Nie pomogły im te spotkania, są trochę przemęczeni, ale nie wydaje mi się, żeby było to widać w środę. Zresztą Barcelona też ma w nogach trudny mecz i 120 minut gry. Oczywiście – potencjał ofensywny Barcelony jest tak wielki, że mogą wygrać z każdym i nastrzelać goli. Na pewno dużo ryzykują. Ale żeby wygrać dwumecz, trzeba przede wszystkim dobrze zaprezentować się w defensywie. Tu widzę szansę dla Interu, który potrafi znakomicie się bronić i czasem wyjść z kontrą.

W półfinałach nie zagra Robert Lewandowski.

Wydaje mi się, że brak Roberta to przede wszystkim strata i ból dla… Roberta. Każdy przeciwnik obawia się Lewandowskiego, bo zawsze stwarza zagrożenie. Biorąc pod uwagę samą formę, to Ferran Torres w jakimś stopniu zastępuje Roberta. Jak Torres wchodzi, robi swoje. Może nie w takim samym procencie jak Lewandowski, ale też jest szalenie niebezpieczny. Zobaczmy, jak to wygląda w piłce: PSG straciło Kyliana Mbappe i dziś walczy o finał Ligi Mistrzów, a Mbappe gra już tylko w lidze. Ale jak Barcelona przejdzie Inter, to Robert będzie gotowy na finał. Po kontuzji organizm jest wypoczęty i bardziej głodny.

ZOBACZ WIDEO: Ale historia! Papież Franciszek z szalikiem Jagiellonii Białystok

Barcelona może zgarnąć w tym sezonie wszystkie trofea.

Już mają dwa, prawdopodobnie wygrają ligę hiszpańską. W Champions League droga po puchar jest krótsza, ale bardziej wyboista.

Jedno jest pewne: będzie finał Ligi Mistrzów z polskimi zawodnikami.

Musimy się przyzwyczaić do tego, że mamy dobrych piłkarzy grających w mocnych klubach, które rywalizują w poważnych rozgrywkach.

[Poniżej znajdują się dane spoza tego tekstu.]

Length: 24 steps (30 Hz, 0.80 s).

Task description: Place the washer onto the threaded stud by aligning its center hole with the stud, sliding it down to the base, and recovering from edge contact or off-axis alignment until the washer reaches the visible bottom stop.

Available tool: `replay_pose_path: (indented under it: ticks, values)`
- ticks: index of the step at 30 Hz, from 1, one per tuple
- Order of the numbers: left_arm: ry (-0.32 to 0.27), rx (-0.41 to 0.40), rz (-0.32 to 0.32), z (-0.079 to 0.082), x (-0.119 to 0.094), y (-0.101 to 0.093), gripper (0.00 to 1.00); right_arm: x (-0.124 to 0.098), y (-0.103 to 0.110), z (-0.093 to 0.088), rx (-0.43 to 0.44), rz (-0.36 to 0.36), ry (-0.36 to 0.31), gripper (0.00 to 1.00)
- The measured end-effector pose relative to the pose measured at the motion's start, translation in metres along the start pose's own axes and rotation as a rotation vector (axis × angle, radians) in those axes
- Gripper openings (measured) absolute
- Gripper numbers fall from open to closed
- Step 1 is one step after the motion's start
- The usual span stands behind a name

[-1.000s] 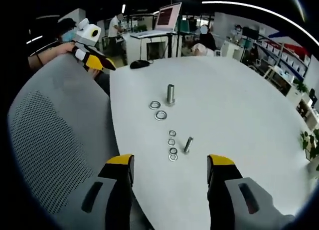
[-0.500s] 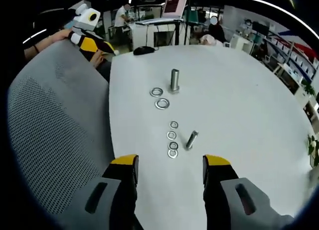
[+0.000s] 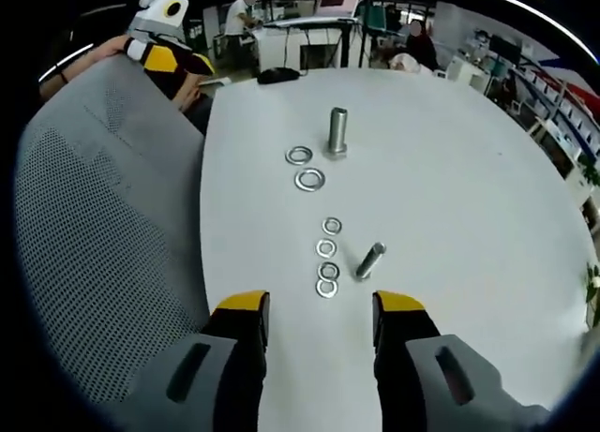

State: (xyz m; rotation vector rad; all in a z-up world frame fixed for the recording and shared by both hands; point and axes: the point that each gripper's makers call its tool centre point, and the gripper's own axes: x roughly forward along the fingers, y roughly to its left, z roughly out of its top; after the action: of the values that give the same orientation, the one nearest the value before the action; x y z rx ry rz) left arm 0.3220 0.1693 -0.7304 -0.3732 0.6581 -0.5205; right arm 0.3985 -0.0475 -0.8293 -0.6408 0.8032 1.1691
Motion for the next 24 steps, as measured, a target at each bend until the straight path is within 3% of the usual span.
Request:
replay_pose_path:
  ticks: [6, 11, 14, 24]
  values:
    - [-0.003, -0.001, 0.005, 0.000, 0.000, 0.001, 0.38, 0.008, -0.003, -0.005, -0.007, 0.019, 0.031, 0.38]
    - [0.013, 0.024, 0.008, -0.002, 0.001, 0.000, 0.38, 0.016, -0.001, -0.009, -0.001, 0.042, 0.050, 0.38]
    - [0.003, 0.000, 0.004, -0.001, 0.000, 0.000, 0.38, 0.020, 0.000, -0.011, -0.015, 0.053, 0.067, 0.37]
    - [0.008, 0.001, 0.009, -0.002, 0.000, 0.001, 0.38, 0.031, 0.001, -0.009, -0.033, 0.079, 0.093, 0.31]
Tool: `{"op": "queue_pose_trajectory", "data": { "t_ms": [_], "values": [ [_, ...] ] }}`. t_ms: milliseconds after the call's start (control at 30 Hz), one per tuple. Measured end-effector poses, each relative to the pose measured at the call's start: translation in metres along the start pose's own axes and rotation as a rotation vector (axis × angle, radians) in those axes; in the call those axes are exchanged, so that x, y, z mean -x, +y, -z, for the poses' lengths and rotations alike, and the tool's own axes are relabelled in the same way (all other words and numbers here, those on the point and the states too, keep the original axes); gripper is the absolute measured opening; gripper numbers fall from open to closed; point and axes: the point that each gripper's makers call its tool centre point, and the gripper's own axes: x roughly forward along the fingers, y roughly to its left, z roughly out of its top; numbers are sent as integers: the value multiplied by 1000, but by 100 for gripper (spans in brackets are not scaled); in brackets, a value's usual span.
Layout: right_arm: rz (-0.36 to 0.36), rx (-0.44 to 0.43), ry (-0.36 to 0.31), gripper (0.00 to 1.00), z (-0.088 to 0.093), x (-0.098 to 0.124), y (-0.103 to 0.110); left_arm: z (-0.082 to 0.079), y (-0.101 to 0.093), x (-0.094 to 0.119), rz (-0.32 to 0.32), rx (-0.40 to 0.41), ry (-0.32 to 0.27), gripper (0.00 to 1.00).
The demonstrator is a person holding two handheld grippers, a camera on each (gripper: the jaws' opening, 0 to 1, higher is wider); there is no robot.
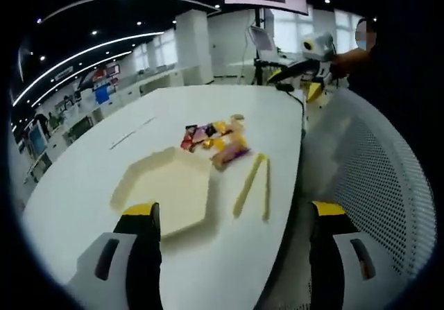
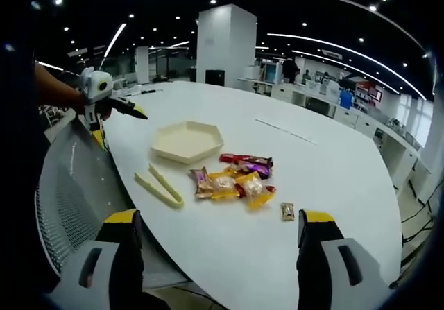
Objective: Place the target food into the container with the food tongs after gripping and lifting it, then release it inside without dropping or visibly crushing the food.
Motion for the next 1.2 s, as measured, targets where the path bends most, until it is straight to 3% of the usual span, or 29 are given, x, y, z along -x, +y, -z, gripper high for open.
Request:
{"op": "queue_pose_trajectory", "data": {
  "t_ms": [267,400,467,533,600,900,1200],
  "values": [
    [-22,4,-1,91,-3,-2,5,-4,-7,-22,89,-22,45,73],
    [-32,2,0,89,-3,-3,7,8,-16,-31,123,-60,123,63],
    [-39,2,-2,88,-4,-4,9,9,-21,-38,130,-67,129,57],
    [-48,6,-4,88,-5,-6,12,10,-25,-46,144,-63,135,57],
    [-57,8,-6,88,-6,-8,14,17,-27,-52,151,-83,175,53],
    [-85,19,-9,87,-9,-10,21,43,-27,-75,170,-97,259,48],
    [-85,-3,-16,86,-6,-11,24,47,-31,-83,176,-141,279,37]
  ]
}}
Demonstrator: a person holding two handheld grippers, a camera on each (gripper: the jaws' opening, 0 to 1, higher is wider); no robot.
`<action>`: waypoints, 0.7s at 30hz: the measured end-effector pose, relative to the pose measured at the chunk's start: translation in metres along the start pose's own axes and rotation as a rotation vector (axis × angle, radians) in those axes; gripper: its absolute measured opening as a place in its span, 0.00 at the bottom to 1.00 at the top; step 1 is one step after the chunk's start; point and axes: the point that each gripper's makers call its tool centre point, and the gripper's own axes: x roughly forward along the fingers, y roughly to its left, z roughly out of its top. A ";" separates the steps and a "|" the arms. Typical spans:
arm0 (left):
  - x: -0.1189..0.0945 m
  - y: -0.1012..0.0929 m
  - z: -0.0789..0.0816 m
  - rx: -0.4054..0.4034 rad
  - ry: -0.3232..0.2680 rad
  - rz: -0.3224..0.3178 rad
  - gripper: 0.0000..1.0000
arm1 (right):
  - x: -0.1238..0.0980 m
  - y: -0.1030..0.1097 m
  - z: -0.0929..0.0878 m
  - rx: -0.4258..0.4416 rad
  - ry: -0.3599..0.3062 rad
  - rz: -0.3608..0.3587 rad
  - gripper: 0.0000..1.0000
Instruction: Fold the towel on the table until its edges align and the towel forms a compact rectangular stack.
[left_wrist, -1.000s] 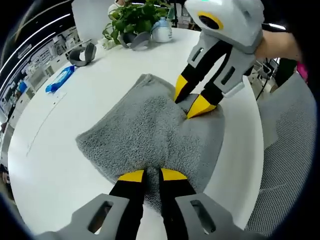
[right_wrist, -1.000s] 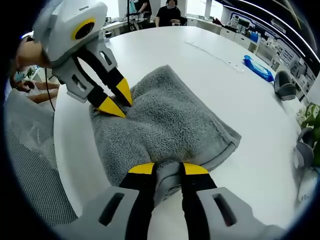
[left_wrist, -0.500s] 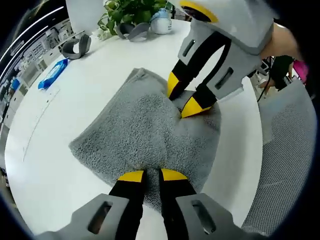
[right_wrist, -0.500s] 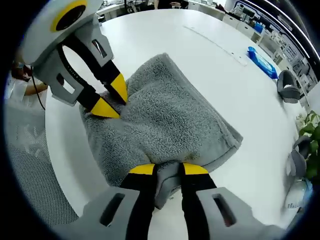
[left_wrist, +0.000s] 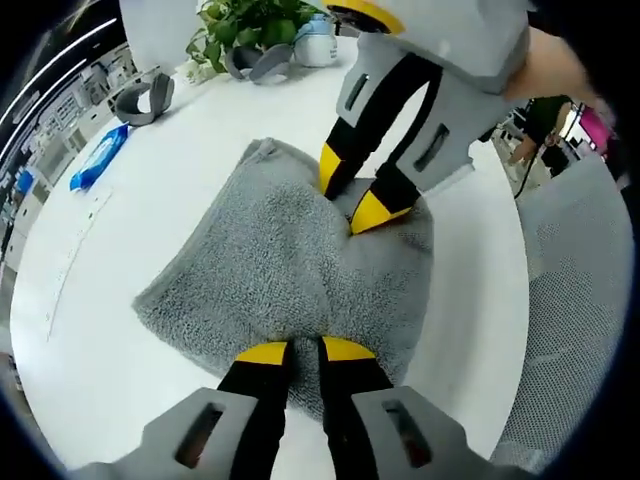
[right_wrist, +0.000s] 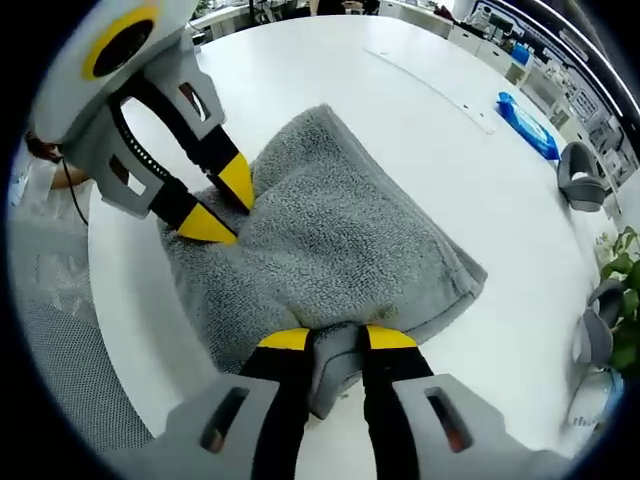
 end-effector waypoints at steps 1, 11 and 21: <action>0.001 0.001 0.001 -0.015 0.004 -0.009 0.12 | 0.001 -0.002 0.001 0.001 -0.004 0.004 0.17; 0.006 0.017 0.010 0.042 0.015 0.022 0.12 | 0.006 -0.017 0.012 -0.023 0.009 -0.010 0.17; 0.011 0.038 0.019 0.028 -0.036 0.030 0.12 | 0.012 -0.038 0.024 -0.031 -0.019 -0.018 0.17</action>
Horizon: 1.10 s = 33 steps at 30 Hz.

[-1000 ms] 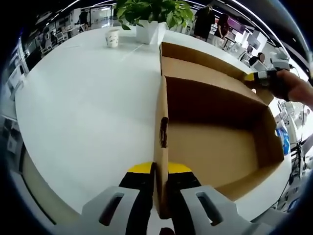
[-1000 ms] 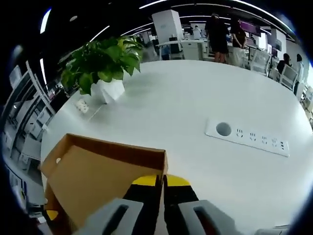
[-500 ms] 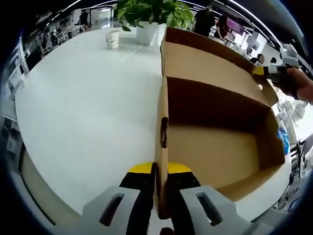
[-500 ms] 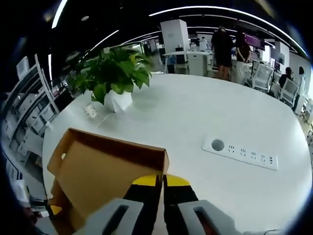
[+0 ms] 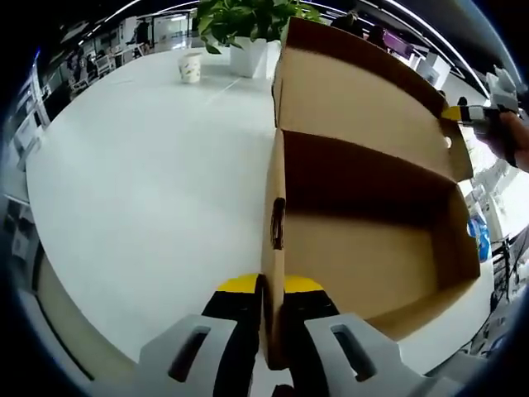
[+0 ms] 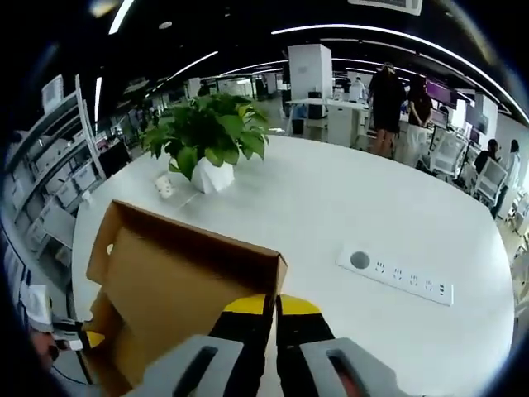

Wojtek na pewno wejdzie do bramki Barcelony, nie wydaje mi się, że wróci Ter Stegen. Choć muszę powiedzieć, że z Realem, ten gol z rzutu wolnego Mbappe… Wojtek musi wziąć go na klatę, piłka leciała w stronę słupka, przy którym stał.

Inny będzie udział w tym dwumeczu Wojtka, a inny Nicoli Zalewskiego. Jest jeszcze wracający po kontuzji Piotr Zieliński. Ja bym jednak tych naszych polskich akcentów specjalnie nie wyróżniał. Są też akcenty argentyńskie, francuskie, angielskie i tak dalej. Dobrzy piłkarze podróżują, grają na całym świecie. Nie róbmy z tego oddzielnej historii.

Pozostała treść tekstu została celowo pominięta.